2. Solo, machete en mano pica la fronda, verde carne que le cierra el
paso y que ensombrece el sendero. Manotea el tufo caliente, casi un caldo
de mosquitos, que se apelmaza, golpeándole el rostro. Sus ojos ansían
desesperados la luz; sus pulmones jadeantes, el aire; su boca quemada, el
agua. El turbio lodazal bajo los pies lo succiona, le devora las zancadas;
extenuado bracea instintivamente y el hierro filoso obedece ciego en su
pelea con la verde maraña. La obligación de su atroz viaje es, hasta el fin,
intransferible. Tal vez, y en contra de su creencia, el camino ha decidido por
él. «Por consiguiente soy un condenado» se dice; pero de inmediato
reconoce falsa su conclusión: todo destino no elegido y necesario inválida la
idea de condena.
Una certeza alienta sus fuerzas: le esperan, allá, en el claro desnudo, en
la encrucijada sin espesura, ellos. Ya se anticipa la luz en las vetas de las
fronda rasgada; ya se entrevé en el dosel ralo, el azul celeste; ya alivian las
rachas de aire fresco, el ardor de su tez enfangada.
Cuando al fin la entraña vegetal lo pare exhausto al otro lado, sus ojos
cocidos por la luz hiriente no descubren en las suaves siluetas que se le
acercan, traza humana alguna.

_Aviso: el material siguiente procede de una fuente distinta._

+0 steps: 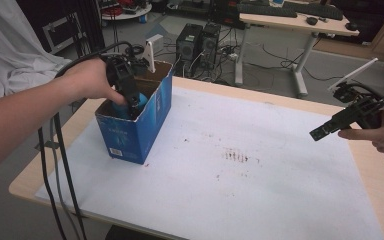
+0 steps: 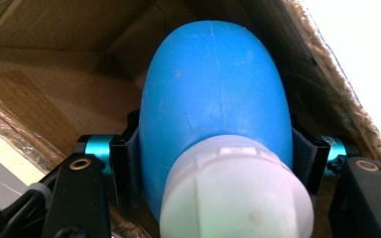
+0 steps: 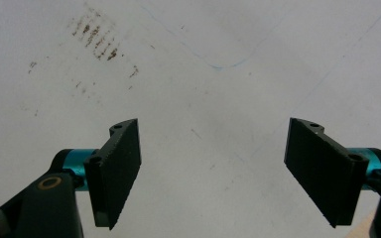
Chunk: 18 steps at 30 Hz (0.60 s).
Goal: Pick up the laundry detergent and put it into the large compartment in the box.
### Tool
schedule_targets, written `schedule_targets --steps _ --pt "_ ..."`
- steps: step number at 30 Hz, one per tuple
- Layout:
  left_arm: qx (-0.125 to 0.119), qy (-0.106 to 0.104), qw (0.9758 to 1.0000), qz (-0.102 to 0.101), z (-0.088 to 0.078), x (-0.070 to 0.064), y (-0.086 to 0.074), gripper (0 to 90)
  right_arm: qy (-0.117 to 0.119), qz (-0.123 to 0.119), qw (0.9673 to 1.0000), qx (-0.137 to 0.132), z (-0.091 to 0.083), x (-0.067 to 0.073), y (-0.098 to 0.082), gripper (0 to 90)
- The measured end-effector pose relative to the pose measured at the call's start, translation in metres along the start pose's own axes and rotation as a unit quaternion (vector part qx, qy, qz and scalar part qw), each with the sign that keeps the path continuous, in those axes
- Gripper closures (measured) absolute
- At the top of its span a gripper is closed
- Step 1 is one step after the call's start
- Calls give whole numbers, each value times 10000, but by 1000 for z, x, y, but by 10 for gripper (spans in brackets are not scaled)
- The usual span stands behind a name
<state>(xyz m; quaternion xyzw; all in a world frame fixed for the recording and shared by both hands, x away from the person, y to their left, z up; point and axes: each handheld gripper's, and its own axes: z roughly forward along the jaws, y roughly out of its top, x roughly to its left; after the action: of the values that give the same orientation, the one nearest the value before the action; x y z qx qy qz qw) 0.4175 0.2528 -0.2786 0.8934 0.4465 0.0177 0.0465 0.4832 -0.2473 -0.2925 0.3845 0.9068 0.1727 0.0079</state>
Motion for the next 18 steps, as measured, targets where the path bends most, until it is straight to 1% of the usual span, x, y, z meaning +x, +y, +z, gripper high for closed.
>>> schedule_targets --steps 8,9,18 --pt "-11 2 10000 9 1 0 1 376 -7 11 10000 3 0 0 -1 216" --pt "-9 -1 10000 7 1 0 1 376 -2 47 10000 1 1 0 -1 216" --pt "1 37 10000 2 0 0 1 374 10 21 10000 3 1 0 -2 216"
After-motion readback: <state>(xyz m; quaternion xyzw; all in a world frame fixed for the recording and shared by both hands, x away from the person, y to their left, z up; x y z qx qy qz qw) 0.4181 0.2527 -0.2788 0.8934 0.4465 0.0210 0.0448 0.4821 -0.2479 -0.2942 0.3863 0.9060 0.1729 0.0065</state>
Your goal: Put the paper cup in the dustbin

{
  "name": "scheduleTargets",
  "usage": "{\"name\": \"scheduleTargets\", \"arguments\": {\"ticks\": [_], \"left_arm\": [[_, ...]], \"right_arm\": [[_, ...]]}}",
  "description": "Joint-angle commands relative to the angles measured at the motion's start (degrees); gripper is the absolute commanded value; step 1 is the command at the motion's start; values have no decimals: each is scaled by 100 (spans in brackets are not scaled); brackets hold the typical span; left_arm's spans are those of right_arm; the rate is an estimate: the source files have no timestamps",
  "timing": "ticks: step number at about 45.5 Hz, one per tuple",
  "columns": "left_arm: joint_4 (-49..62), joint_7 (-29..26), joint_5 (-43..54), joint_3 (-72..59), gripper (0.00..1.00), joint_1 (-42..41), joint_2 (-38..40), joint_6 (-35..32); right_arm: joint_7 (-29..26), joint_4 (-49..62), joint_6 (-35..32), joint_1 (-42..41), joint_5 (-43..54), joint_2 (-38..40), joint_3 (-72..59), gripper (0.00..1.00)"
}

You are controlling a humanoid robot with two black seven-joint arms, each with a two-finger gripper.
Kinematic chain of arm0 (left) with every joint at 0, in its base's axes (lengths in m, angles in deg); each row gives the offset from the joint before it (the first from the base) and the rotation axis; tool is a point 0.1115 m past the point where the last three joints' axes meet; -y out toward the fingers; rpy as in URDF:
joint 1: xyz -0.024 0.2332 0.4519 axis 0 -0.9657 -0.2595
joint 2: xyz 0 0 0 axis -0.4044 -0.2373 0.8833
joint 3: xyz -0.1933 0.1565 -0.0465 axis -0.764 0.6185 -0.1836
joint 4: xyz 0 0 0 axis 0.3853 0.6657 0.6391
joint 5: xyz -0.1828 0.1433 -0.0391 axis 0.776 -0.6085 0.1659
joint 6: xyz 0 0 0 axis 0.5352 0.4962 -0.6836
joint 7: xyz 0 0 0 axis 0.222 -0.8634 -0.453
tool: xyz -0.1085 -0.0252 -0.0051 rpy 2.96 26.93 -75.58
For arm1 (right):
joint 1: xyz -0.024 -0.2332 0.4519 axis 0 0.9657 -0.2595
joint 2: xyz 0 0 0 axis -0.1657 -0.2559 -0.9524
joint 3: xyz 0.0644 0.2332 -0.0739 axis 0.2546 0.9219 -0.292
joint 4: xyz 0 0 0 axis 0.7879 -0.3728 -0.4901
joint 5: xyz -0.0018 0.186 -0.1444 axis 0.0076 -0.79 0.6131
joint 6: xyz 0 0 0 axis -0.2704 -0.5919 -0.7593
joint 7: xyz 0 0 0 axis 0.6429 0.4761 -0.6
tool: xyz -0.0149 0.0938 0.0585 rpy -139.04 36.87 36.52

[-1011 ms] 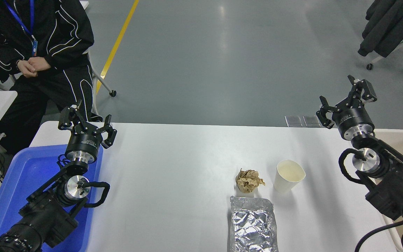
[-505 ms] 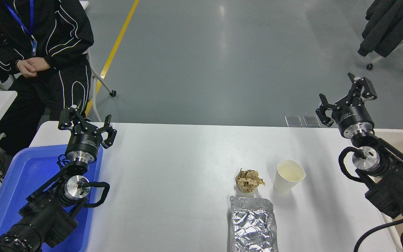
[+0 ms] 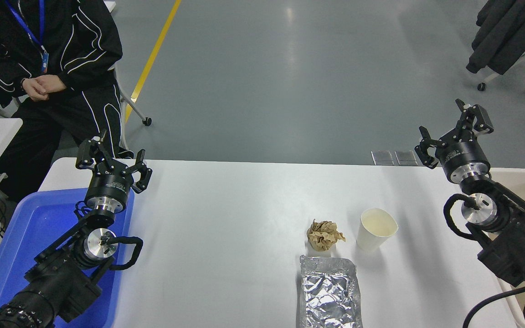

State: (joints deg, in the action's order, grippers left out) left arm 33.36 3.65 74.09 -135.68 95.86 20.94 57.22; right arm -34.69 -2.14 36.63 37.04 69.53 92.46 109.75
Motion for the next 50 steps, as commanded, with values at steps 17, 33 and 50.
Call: {"name": "scheduleTargets", "arguments": {"ticks": [17,33,50], "left_arm": [[0,-7,0,0,100,0,1,0],[0,2,0,0,100,0,-7,0],[0,-7,0,0,100,0,-7,0]], "right_arm": [[-44,-7,-5,-613,360,323,-1075,99],[-53,-60,-400,-2977,860,912,-5549,99],[-36,-95,-752,-3831,3522,535,-7028,99]]}}
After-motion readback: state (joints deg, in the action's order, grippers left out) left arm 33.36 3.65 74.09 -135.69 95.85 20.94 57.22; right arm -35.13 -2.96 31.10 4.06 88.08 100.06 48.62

Esas sombras a contraluz extienden, lo que
parecen, trémulas manos solícitas hacia su cuerpo yaciente; lo palpan, lo
tantean, lo exploran. Son los desconocidos que siempre amó: los venideros.
Entonces prueba a hablarles, pero lo que brota de sus labios es una
ininteligible jerigonza. Pese a todo, una extraña felicidad le embarga.
Es tarde: ya languidecen sus sensaciones, ya se sublima su carne, ya se
eleva disperso en el aire, ya se hace incorpóreo y allí, en el remanso de luz,
los abandona. Tan solo les deja el machete como vestigio de la historia de su
lucha y como testigo que, aunque ahora duerme, pronto espejeará su hoja
apremiando a otro a que lo empuñe para recomenzar el atribulado viaje a
través de la jungla, hacia el infinito.